This is an installment in a series of posts looking back on show cars that we feel deserved a little more attention than they got. If you have a suggestion for a Forgotten Concept topic, please shoot us a line or leave a comment below.
First Shown: 2001 Tokyo Motor Show
Description: Subcompact mobility lounge
Sales Pitch: “It knows how you feel.”
First seen at the 2001 Tokyo Motor Show, the Toyota Pod Concept was part design study, part motoring therapist. Designed in cooperation with Sony, the Pod included a number of features we might now associate with Amazon Alexa.
The small upright car featured front doors hinged at the front, and rear doors hinged at the rear, an arrangement that created a huge contiguous access port when both doors were opened simultaneously. Inside, seating came by way of upright stool-style chairs, each of which rotated toward the nearest door for easier ingress and egress. Mounted to each seat was something akin to tablet computer. The tablets were to be used for a number useful tasks, including creating shopping lists.

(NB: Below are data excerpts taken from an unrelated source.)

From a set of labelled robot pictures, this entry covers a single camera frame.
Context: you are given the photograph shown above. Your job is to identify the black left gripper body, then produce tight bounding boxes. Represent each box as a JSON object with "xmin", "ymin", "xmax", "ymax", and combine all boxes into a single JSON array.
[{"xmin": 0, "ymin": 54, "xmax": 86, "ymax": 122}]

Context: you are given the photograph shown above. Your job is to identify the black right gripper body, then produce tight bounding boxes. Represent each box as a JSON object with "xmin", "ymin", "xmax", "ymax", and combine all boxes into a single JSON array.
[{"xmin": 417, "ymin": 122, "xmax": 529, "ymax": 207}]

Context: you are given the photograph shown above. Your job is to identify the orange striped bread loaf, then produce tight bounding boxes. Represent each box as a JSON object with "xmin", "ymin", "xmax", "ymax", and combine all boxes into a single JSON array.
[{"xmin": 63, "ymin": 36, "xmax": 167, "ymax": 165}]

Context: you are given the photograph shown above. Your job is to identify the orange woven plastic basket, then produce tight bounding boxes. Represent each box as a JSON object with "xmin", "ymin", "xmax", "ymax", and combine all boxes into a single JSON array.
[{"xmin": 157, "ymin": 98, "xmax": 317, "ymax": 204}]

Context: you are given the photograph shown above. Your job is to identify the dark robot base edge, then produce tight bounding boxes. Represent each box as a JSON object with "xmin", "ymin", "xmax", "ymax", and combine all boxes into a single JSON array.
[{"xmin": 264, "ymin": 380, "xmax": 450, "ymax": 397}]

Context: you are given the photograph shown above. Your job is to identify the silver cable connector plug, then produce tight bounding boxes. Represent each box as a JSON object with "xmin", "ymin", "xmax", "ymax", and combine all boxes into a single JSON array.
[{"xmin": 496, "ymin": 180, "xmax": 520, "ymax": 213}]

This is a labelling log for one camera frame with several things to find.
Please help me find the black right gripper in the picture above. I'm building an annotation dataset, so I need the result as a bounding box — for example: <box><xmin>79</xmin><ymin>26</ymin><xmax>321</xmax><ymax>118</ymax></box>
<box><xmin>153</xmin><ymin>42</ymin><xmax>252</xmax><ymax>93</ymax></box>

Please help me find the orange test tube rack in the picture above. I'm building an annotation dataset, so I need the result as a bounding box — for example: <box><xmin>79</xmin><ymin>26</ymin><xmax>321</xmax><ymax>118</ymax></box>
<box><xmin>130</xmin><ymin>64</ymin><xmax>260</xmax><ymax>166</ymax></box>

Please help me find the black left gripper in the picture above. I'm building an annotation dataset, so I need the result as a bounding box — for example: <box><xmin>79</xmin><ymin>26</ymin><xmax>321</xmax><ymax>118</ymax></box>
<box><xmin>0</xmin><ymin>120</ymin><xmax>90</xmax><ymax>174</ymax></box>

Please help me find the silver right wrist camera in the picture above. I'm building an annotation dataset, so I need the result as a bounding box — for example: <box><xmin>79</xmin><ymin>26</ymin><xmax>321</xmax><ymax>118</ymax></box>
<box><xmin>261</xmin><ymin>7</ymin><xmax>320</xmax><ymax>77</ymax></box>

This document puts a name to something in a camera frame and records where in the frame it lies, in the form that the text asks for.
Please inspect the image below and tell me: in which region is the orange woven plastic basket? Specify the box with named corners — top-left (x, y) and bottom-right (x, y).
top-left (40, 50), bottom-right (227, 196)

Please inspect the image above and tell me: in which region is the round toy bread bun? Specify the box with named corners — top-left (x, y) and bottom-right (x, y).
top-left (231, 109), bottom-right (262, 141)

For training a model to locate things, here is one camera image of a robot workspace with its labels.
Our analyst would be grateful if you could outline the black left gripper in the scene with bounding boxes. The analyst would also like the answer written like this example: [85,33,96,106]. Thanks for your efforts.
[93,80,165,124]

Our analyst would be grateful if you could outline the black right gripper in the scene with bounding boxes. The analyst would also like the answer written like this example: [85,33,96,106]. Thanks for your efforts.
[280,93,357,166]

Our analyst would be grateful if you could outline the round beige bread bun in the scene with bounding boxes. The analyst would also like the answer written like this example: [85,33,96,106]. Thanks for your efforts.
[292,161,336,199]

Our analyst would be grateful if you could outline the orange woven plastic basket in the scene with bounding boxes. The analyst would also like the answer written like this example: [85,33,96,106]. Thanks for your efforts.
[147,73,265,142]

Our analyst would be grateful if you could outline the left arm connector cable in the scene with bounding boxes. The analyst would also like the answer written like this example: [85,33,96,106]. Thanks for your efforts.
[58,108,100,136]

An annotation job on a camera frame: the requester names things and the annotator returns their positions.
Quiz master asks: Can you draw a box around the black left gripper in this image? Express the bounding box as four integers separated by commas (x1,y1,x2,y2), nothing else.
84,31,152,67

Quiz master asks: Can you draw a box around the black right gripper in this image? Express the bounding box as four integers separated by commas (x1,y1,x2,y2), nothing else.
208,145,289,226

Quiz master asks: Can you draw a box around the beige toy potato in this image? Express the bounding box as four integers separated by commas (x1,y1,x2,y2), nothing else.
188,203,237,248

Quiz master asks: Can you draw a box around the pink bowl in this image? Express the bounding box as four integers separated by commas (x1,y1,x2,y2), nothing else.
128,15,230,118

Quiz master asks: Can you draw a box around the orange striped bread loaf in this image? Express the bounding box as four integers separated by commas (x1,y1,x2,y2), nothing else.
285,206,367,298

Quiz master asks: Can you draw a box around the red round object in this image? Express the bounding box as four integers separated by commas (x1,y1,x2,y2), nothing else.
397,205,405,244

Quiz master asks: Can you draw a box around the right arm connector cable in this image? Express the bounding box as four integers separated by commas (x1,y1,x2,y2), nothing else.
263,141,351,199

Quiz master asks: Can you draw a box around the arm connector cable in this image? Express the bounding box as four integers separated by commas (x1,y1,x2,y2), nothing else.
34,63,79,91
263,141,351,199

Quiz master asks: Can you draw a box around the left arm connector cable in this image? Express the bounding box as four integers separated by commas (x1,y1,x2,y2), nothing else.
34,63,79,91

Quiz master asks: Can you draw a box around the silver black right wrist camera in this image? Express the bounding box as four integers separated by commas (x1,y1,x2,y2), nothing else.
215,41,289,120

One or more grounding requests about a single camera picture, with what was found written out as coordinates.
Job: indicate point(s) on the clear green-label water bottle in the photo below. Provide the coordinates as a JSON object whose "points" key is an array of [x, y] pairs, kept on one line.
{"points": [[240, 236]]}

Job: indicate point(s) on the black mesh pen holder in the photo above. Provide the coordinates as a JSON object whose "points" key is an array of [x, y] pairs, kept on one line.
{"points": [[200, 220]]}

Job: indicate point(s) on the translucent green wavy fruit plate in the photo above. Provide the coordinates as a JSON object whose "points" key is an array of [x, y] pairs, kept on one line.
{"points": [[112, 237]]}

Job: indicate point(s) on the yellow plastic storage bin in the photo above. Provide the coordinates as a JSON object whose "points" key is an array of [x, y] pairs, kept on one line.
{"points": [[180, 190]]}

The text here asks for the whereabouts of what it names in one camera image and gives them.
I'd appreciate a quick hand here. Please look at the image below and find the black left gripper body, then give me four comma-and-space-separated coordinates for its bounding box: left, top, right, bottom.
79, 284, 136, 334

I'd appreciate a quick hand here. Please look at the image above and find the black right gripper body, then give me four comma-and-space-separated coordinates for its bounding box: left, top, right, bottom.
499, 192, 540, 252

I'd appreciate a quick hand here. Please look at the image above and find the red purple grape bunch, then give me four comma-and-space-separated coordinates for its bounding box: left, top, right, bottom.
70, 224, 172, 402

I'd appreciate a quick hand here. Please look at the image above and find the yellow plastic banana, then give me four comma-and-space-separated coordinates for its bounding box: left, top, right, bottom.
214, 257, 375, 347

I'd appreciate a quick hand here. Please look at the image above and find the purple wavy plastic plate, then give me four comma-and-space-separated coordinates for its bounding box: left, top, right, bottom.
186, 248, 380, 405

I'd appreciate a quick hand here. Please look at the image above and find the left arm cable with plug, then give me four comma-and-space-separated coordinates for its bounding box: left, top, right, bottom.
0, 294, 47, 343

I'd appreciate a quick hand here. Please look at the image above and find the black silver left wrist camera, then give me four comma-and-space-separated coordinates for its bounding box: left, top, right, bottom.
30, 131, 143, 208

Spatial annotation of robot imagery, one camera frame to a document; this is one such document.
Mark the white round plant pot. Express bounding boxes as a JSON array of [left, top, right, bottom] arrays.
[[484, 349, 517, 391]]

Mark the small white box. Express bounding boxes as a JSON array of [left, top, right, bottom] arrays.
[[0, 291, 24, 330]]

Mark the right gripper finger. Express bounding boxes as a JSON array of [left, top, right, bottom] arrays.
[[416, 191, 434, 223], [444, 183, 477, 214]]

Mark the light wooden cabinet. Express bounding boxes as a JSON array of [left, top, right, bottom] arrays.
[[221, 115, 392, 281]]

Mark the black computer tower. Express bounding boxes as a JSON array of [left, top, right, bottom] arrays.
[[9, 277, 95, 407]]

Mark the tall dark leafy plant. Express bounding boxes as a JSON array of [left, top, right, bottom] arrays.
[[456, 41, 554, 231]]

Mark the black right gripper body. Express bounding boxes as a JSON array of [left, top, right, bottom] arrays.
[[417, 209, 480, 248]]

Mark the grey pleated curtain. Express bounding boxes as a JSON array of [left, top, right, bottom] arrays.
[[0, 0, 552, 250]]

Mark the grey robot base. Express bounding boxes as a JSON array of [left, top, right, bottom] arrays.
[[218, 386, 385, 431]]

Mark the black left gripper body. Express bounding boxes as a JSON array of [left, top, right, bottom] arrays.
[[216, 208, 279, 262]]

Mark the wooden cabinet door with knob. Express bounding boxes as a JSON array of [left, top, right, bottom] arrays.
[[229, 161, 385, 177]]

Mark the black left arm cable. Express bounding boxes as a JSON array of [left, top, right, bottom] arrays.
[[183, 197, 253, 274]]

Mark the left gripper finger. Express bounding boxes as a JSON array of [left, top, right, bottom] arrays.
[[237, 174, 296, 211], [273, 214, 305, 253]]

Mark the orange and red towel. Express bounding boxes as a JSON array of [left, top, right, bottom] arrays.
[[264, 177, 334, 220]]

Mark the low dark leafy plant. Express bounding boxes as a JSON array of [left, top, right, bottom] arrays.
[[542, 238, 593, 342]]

And, using a number of sensors—including a heartrate monitor–the Pod was, per Toyota, able to discern the driver’s mood, and display it via a series of mood-appropriate colors displayed via exterior LED lighting (see pics below). And, were the mood sufficiently positive, the Pod’s taillike rear antenna would wag.
Toyota shared little regarding the Pod mechanically, though we do know the bubbly concept was powered by a 110-horsepower 1.5-liter engine.
Toyota’s automotive mood ring has long since been forgotten, though the designed-in shopping feature was certainly predictive, though the company was mum on many of the specifics, such as how shopping lists become fulfilled orders.
The mood lighting stuff is silly, though it makes for fun auto-show eye candy. And, since 2001, we’ve seen plenty of colored LED lighting systems make it into production cars, though generally the interior, and generally with no claim to represent the emotional well being of the driver.